A lyrically somber, mannered debut about a family of women without fathers or husbands during the two wars. They migrate from Scotland to British Columbia, on land touching the Shulus reserve.
The mother-daughter dynamic is essential fodder to MacPherson’s elliptical tale as it hints at terrible secrets in the heart of wayward daughter (and soon mother) Min, whose life is shaped by her relationship to the Indian reservation abutting her mother’s property. Min is one of two daughters of widow Fran Petrie, who prosperously took over the working of a dairy farm in Merritt, B.C., after tracking down her absentee Scottish husband, killed subsequently in the Great War.
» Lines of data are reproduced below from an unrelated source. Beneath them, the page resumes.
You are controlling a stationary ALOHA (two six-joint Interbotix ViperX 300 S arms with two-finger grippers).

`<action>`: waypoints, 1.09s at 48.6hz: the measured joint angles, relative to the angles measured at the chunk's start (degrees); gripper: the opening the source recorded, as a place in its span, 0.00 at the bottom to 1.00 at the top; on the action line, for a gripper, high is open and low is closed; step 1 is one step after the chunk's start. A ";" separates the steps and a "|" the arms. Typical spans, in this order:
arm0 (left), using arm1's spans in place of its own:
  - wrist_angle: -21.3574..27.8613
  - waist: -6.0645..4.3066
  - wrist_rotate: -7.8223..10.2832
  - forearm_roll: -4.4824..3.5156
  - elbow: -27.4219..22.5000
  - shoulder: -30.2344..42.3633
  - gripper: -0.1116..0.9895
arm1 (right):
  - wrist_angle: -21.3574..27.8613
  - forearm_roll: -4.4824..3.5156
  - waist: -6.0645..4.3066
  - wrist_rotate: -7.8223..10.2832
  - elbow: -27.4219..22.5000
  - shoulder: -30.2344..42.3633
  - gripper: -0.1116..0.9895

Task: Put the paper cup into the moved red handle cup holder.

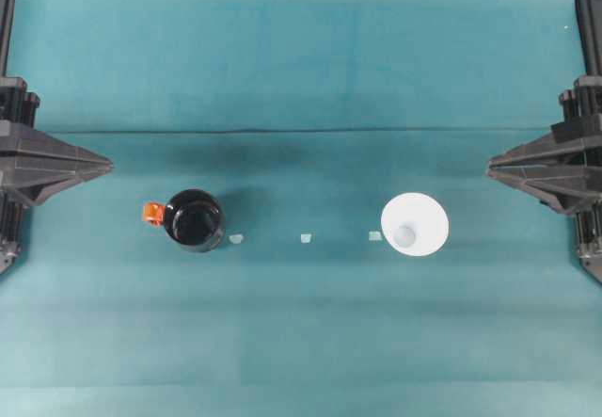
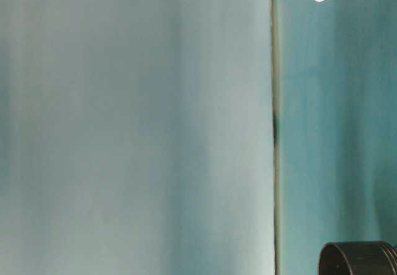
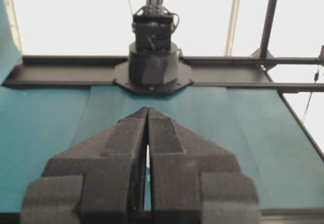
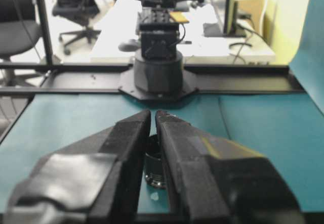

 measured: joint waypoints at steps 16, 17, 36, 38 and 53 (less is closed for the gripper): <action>16.70 0.18 -3.43 0.44 -6.24 7.29 0.12 | 9.58 2.20 -0.09 2.64 0.35 0.09 0.01; 18.11 0.18 -3.43 0.44 -6.77 7.65 0.12 | 10.46 2.20 -0.09 2.81 0.35 0.09 0.01; 49.39 0.18 -3.34 0.70 -15.21 20.48 0.12 | 19.34 2.20 -0.18 6.94 0.26 0.00 0.01; 51.33 0.18 -3.34 0.70 -15.73 21.53 0.12 | 19.51 2.20 -0.18 7.03 0.26 0.00 0.01; 59.15 0.18 -2.55 1.05 -20.13 27.42 0.12 | 19.60 2.20 -0.18 7.03 0.26 0.00 0.01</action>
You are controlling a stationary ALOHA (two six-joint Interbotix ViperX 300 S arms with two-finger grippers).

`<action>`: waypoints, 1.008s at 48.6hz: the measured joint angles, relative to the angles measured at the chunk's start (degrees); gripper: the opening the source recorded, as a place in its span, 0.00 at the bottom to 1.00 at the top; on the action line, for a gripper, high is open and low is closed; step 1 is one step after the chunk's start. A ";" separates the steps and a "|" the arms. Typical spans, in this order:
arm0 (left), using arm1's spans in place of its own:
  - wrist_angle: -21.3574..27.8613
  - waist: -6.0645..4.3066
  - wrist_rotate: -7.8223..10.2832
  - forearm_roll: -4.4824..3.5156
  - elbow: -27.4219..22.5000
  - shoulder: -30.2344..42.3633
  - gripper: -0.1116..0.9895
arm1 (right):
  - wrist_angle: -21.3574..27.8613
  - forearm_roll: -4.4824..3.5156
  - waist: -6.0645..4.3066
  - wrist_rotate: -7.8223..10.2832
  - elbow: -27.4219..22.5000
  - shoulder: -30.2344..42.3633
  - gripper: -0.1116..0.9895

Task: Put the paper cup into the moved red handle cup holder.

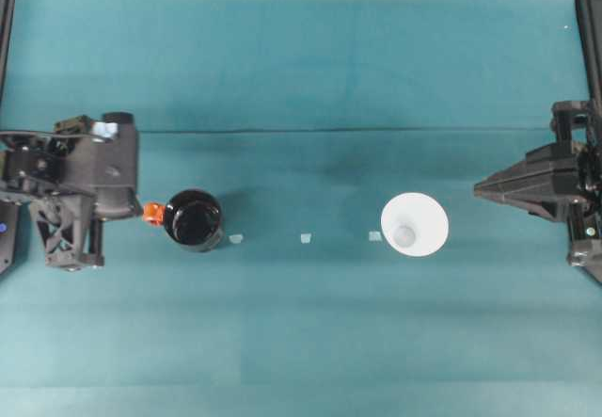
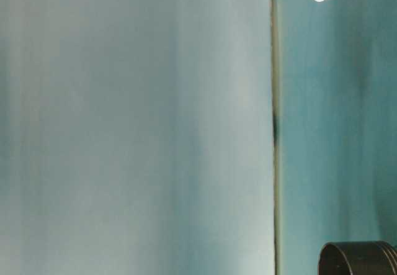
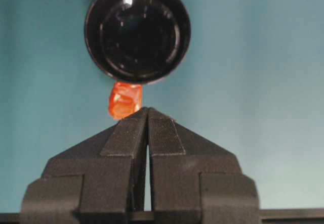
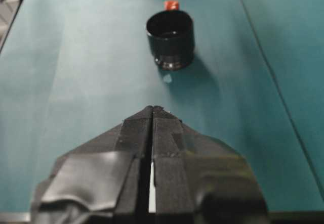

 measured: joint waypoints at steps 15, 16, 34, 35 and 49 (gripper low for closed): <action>3.60 0.70 4.22 0.09 -1.76 0.44 0.12 | 0.00 0.00 -0.09 0.00 0.00 0.00 0.01; 3.78 0.79 4.39 0.09 -1.76 0.44 0.12 | 0.00 0.09 0.00 0.00 0.00 0.00 0.01; 6.24 1.14 5.98 0.09 -1.76 0.18 0.14 | 0.00 0.00 -0.09 0.00 0.00 0.00 0.01; 6.15 1.23 5.98 0.09 -1.67 0.18 0.16 | 0.00 0.00 -0.09 0.00 0.00 0.00 0.01; 5.62 2.02 6.42 0.09 0.88 0.26 0.86 | 0.00 0.00 0.00 0.00 0.00 0.00 0.01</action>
Min’s daughter, Ana, narrates her own story years later, conjuring difficult, sometimes gossamer, mostly bitter and perplexing memories of her mother after they moved to Princeton, B.C., where Min’s husband worked in the mines and where they raised their children when not at Min’s mother’s farm: Ana, Theo and Willa—the death of the youngest by eating poison berries implicates Min in gross negligence as a mother. Ana witnesses other questionable lapses on her mother’s part when she follows her and sees her with men. MacPherson vaults over great blocks of time, switching points of view and leaving the reader to identify just where the narrator is—in the present of Min’s pubescent girlhood, grating against her watchful mother, or at Ana’s 16th year, when Willa has just died and Ana begins to be suspicious of her mother? The death of little Willa, “like a misplaced bracelet, a cast-off shoe,” is almost unbearably terrible in this character, and Min’s unrepentant nonchalance regarding her children strains credibility. MacPherson ups the ante breathlessly with atmospheric foreshadowing—about the death of Willa, the disappearance of Theo, the true identity of the Indian lover, never disclosed—until the project becomes a tiresome exercise that backfires.
Melodrama in the wilds of British Columbia: the title alone deceives.